With this in mind, we have released a new technical report which provides the first evaluation of several anycast services under stress with public data – including RIPE Atlas data. The report, which covers the Nov. 2015 DDoS events on the Root DNS , is entitled “ Anycast vs. DDoS: Evaluating the November 2015 Root DNS Event” , ISI-TR-2016-709, is also publicly available.
From the abstract:
“ Distributed Denial-of-Service (DDoS) attacks continue to be a major threat in the Internet today. DDoS attacks overwhelm target services with requests or other traffic, causing requests from legitimate users to be shut out. A common defense against DDoS is to replicate the service in multiple physical locations or sites. If all sites announce a common IP address, BGP will associate users around the Internet with a nearby site, defining the catchment of that site.
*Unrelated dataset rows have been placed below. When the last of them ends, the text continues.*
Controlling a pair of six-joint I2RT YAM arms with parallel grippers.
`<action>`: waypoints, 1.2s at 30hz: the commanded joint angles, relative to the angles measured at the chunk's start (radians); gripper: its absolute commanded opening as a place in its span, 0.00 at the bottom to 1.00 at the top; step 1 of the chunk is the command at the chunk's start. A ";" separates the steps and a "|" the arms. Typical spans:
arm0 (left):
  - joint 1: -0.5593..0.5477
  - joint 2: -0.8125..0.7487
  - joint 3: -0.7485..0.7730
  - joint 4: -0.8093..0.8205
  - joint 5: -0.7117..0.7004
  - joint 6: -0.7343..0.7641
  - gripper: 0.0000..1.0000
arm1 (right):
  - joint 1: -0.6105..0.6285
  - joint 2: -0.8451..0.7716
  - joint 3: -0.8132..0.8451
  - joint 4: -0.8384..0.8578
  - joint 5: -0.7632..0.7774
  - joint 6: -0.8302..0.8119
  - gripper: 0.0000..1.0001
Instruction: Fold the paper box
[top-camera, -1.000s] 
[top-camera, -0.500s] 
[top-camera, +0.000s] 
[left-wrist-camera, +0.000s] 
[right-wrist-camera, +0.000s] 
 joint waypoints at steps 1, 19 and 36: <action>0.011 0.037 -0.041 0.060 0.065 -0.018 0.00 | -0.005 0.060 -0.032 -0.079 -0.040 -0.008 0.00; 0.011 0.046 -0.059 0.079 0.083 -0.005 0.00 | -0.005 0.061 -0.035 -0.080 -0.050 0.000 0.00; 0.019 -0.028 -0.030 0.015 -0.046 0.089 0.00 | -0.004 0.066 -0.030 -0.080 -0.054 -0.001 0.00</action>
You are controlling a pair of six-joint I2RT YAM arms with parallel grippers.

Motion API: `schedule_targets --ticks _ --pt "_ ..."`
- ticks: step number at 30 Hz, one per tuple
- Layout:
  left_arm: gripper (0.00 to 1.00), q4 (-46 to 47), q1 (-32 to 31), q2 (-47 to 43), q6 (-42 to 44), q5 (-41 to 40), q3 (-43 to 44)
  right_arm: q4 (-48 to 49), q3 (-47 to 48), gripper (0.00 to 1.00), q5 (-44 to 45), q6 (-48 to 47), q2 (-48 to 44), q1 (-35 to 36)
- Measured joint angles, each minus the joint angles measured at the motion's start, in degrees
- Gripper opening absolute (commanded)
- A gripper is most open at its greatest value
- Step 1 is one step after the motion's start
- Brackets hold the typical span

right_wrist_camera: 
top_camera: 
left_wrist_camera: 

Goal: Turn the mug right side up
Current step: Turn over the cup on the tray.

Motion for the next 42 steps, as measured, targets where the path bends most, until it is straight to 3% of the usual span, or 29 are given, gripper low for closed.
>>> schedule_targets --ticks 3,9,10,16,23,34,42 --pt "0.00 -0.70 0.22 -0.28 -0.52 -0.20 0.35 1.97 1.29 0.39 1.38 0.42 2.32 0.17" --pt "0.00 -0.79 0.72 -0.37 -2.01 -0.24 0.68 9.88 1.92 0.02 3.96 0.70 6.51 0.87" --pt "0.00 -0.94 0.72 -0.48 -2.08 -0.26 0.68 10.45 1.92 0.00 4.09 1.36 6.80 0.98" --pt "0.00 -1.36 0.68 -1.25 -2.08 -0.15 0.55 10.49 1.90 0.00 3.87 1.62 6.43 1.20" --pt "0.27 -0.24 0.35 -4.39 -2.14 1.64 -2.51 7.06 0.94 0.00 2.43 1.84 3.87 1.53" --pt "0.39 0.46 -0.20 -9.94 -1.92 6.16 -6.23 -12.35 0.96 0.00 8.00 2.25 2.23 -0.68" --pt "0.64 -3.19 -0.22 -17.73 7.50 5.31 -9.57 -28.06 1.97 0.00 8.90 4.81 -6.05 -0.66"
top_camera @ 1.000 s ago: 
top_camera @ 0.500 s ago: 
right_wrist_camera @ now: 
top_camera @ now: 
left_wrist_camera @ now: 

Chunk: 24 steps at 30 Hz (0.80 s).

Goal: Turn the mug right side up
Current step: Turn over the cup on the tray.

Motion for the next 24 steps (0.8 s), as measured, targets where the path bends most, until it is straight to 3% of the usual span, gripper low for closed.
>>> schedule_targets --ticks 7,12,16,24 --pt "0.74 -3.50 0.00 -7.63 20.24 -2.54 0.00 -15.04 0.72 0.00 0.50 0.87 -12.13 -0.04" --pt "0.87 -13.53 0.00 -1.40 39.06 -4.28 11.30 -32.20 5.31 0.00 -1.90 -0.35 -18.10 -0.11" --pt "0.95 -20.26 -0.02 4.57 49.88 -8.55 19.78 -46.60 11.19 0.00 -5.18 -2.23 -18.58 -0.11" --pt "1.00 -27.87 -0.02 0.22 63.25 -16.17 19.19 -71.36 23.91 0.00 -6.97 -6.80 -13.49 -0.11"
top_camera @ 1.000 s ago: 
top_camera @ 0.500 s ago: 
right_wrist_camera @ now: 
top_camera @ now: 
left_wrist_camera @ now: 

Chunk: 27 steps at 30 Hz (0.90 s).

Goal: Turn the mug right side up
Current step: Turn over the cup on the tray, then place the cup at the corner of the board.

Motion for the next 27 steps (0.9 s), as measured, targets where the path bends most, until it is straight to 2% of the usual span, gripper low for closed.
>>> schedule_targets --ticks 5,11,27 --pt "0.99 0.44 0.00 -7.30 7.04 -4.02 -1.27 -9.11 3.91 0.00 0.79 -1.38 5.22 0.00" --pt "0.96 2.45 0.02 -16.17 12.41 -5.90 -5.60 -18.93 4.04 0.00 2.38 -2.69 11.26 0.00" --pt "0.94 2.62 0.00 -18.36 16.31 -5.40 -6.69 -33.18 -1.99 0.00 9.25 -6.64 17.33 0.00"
Anycast addresses DDoS both by increasing capacity to the aggregate of many sites, and allowing each catchment to contain attack traffic leaving other sites unaffected. IP anycast is widely used for commercial CDNs and essential infrastructure such as DNS, but there is little evaluation of anycast under stress. This paper provides the first evaluation of several anycast services under stress with public data . Our subject is the Internet’s Root Domain Name Service, made up of 13 independently designed services (“letters”, 11 with IP anycast) running at more than 500 sites. Many of these services were stressed by sustained traffic at 100× normal load on Nov. 30 and Dec. 1, 2015. We use public data for most of our analysis to examine how different services respond to the these events. We see how different anycast deployments respond to stress, and identify two policies: sites may absorb attack traffic, containing the damage but reducing service to some users, or they may withdraw routes to shift both good and bad traffic to other sites. We study how these deployments policies result in different levels of service to different users. We also show evidence of collateral damage on other services located near the attacks.”
Figure 1: Reachability at several root letters (anycast instances) during two events with very heavy traffic .
This technical report is joint work of Giovane C. M. Moura, Moritz Müller, Cristian Hesselman ( SIDN Labs ), Ricardo de O. Schmidt, Wouter B. de Vries ( University of Twente ), John Heidemann, Lan Wei ( USC/ISI ). Datasets in this paper are derived from RIPE Atlas and are available at http://traces.simpleweb.org/ and at https://ant.isi.edu/datasets/ .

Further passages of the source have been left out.